Date Made:1833 November published
Type:Print
Materials:lithograph printed in black on chine mounted on paper
Place Made:France
Measurements:mount: 13 5/8 x 20 1/2 in.; 34.6075 x 52.07 cm; sheet: 11 3/8 x 18 15/16 in.; 28.8925 x 48.1013 cm
Accession Number:  SC 2004.19.16
Credit Line:Purchased with the Elizabeth Halsey Dock, class of 1933, Fund
Museum Collection:  Smith College Museum of Art
2004_19_16.jpg

Description:
interior, bookshelf at left, window at back, papers drying on lines strung across room, men, some in uniforms and robes, break up the workplace attacking presses and pressmen, and tearing papers, three men attack woman dressed as Liberty, one putting his hand over her mouth

Label Text:
L'Association Mensuelle Lithographique was a portfolio of twenty-four lithographic caricatures produced between 1832 and 1834 by artists associated with Charles Philipon and the illustrated weekly, La Caricature, which he founded in 1830. In his announcement of the publication of these works, Philipon stated that his objective was to solicit for monthly subscribers to the portfolio in order to build a reserve fund to pay the fines he regularly incurred for publishing satirical prints against the king, Louis-Philippe, and members of his government, known as the July Monarchy.
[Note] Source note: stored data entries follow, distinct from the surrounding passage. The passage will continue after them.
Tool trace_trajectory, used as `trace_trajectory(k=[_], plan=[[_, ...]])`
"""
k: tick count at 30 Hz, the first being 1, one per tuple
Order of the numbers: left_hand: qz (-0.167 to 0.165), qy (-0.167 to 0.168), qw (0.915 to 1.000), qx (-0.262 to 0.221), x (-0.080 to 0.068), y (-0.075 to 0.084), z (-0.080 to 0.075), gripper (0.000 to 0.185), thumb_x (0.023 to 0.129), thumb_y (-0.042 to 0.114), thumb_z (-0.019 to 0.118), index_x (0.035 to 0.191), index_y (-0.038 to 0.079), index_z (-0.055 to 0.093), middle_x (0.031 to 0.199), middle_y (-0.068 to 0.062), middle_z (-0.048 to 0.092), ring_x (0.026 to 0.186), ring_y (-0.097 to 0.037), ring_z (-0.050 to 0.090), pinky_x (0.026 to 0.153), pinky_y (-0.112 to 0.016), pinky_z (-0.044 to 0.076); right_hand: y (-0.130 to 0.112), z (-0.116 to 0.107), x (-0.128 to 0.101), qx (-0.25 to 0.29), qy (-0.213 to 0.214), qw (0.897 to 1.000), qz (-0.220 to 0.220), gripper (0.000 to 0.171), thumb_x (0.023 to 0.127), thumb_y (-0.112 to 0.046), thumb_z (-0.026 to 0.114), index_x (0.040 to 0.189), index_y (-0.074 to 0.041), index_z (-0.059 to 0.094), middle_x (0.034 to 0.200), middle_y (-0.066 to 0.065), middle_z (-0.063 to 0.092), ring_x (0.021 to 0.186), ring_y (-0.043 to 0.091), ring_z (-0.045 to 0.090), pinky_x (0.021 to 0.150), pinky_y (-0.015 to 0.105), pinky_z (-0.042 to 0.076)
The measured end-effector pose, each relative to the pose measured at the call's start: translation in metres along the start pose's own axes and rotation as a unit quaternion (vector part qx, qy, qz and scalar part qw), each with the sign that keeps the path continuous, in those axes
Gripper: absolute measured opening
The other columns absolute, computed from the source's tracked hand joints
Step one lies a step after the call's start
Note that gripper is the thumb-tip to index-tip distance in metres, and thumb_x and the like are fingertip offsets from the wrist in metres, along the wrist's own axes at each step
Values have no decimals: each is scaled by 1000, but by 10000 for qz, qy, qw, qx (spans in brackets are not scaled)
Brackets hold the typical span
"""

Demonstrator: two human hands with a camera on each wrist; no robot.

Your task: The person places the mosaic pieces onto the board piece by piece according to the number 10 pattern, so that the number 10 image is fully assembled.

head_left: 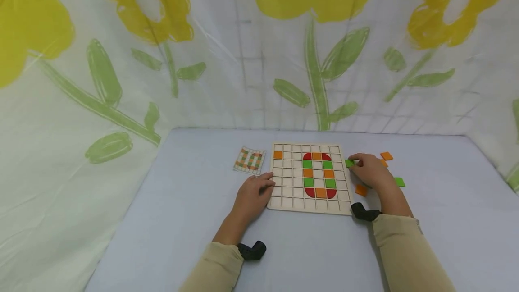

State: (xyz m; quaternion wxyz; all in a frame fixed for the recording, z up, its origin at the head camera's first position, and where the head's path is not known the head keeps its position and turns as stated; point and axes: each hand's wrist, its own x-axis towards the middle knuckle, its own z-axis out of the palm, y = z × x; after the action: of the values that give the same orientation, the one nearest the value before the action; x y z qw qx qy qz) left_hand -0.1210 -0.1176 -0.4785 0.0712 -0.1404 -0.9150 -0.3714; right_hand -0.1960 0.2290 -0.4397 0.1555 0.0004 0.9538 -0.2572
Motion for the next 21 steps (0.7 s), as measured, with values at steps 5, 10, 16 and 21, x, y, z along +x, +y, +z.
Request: trace_trajectory(k=[5,10,16,21], plan=[[37,-126,9999,51,0,-3,0,16,93,15,67,107,12,76,133,2,64,123,-17,60,116,-41,38,5,1,-5,250,168,9995,124,41,92,-32,66,119,-2,58,109,22,58,91,32,53,70,36,48],[76,-142,9998,81,3,-5,-3,17,94,15,66,107,12,76,134,2,63,123,-18,61,116,-41,38,5,1,-6,528,397,9978,50,33,93,-33,65,107,-5,54,109,20,58,90,30,52,69,32,45],[65,-97,9999,-28,5,-5,-3,17,93,14,66,107,12,76,134,2,64,122,-18,61,116,-41,38,-2,-1,-5,955,618,9935,35,40,99,-37,56,128,-10,54,113,21,63,85,28,55,62,29,46],[-3,-130,9998,-121,4,-5,-1,18,94,15,65,108,11,76,134,2,63,122,-19,61,116,-42,38,-7,-1,-4,1014,802,9916,-27,50,101,-43,50,143,-16,52,104,16,68,79,26,51,58,28,44]])
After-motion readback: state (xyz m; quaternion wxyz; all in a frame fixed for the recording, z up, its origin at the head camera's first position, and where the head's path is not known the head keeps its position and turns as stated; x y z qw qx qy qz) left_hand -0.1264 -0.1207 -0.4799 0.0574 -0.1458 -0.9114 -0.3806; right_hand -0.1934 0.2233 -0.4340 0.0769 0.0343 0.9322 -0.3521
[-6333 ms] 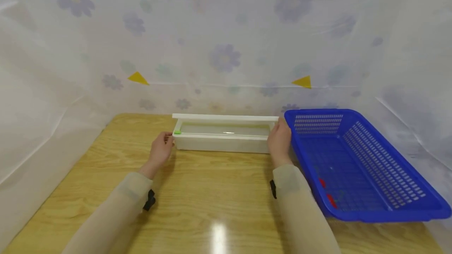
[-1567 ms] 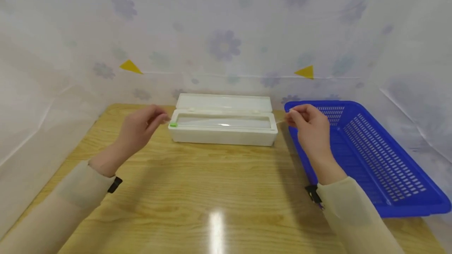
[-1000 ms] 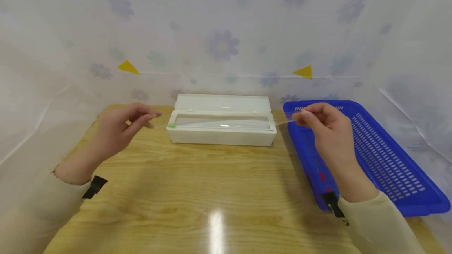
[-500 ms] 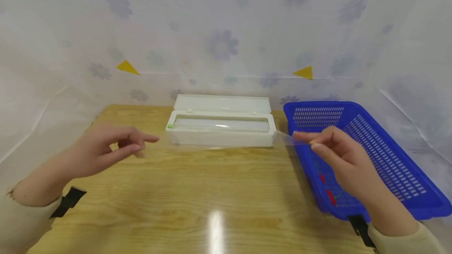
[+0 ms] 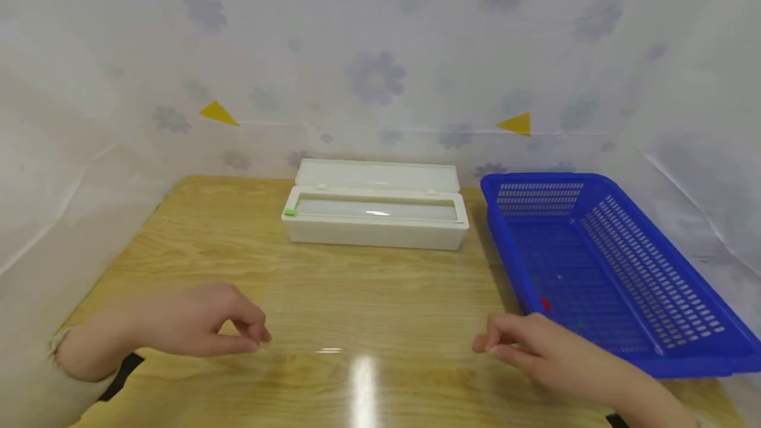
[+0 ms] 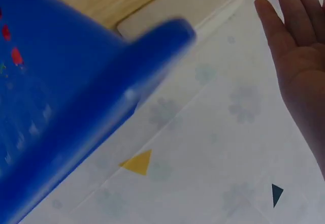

While there were alternating periods of openness and repression of printed journalism during this period, Louis-Phillipe's government was particularly hostile to political caricatures such as those printed in La Caricature or Philipon's related weekly, Le Charivari. The brutality of the situation is the subject of this print by Grandville, which depicts government agents (many of them recognizable as members of Louis-Philippe's cabinet) storming the pressroom. The king himself, seen on the left, is attacking and muffling the figure of Liberty of the Press (seen wearing the typical "tricolor" hat symbolic of the Republicans).